### Recorded data
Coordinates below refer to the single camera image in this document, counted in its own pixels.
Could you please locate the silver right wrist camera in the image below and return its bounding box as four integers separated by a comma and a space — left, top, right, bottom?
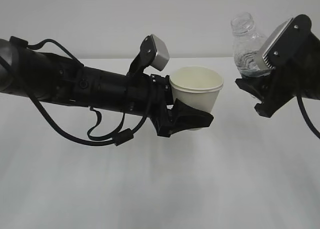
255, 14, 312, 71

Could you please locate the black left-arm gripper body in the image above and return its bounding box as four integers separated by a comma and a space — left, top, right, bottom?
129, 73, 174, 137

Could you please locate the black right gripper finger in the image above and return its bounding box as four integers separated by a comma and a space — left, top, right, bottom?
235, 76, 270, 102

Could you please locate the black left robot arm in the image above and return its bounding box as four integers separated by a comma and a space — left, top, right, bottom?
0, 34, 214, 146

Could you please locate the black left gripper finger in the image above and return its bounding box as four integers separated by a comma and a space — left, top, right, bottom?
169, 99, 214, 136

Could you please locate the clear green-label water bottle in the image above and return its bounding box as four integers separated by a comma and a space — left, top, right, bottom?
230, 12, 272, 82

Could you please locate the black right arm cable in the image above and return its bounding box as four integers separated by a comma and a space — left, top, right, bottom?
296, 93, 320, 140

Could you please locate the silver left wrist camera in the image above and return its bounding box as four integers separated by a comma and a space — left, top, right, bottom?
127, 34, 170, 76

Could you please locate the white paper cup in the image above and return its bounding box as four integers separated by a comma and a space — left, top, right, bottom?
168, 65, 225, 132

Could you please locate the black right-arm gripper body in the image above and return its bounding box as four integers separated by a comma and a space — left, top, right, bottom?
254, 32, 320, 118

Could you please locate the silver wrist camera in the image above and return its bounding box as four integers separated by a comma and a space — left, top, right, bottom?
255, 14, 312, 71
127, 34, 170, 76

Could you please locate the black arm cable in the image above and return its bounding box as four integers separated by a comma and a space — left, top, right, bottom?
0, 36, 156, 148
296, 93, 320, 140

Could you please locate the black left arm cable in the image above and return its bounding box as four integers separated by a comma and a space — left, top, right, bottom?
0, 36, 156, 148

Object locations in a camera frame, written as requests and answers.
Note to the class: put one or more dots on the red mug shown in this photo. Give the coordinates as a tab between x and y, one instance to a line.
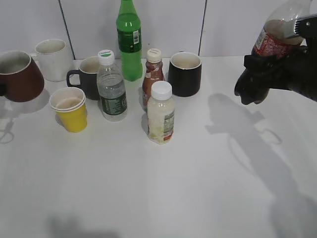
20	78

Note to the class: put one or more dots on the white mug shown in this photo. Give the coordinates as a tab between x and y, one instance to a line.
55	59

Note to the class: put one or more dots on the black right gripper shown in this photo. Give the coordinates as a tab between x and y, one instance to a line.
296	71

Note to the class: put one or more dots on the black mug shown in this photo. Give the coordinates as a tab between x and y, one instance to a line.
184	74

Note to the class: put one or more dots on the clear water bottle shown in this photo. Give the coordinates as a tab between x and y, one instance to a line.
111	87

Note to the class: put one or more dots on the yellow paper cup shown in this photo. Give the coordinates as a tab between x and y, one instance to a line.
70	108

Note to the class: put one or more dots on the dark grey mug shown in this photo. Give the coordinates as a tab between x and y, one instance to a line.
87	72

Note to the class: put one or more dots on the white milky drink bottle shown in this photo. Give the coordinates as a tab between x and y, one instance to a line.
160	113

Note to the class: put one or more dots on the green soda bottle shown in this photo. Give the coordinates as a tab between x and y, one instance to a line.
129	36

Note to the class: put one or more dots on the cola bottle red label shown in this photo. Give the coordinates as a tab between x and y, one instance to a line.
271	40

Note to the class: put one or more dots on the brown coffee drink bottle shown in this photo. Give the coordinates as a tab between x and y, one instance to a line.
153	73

### What the exercise asks
All lines from the one containing "on the brown" to the end of the records, both ends included, should be printed exactly and on their own.

### Your solution
Note to the class: put one or more dots on the brown coffee drink bottle shown in this photo. Give the coordinates as a tab between x and y, one instance to a line.
153	73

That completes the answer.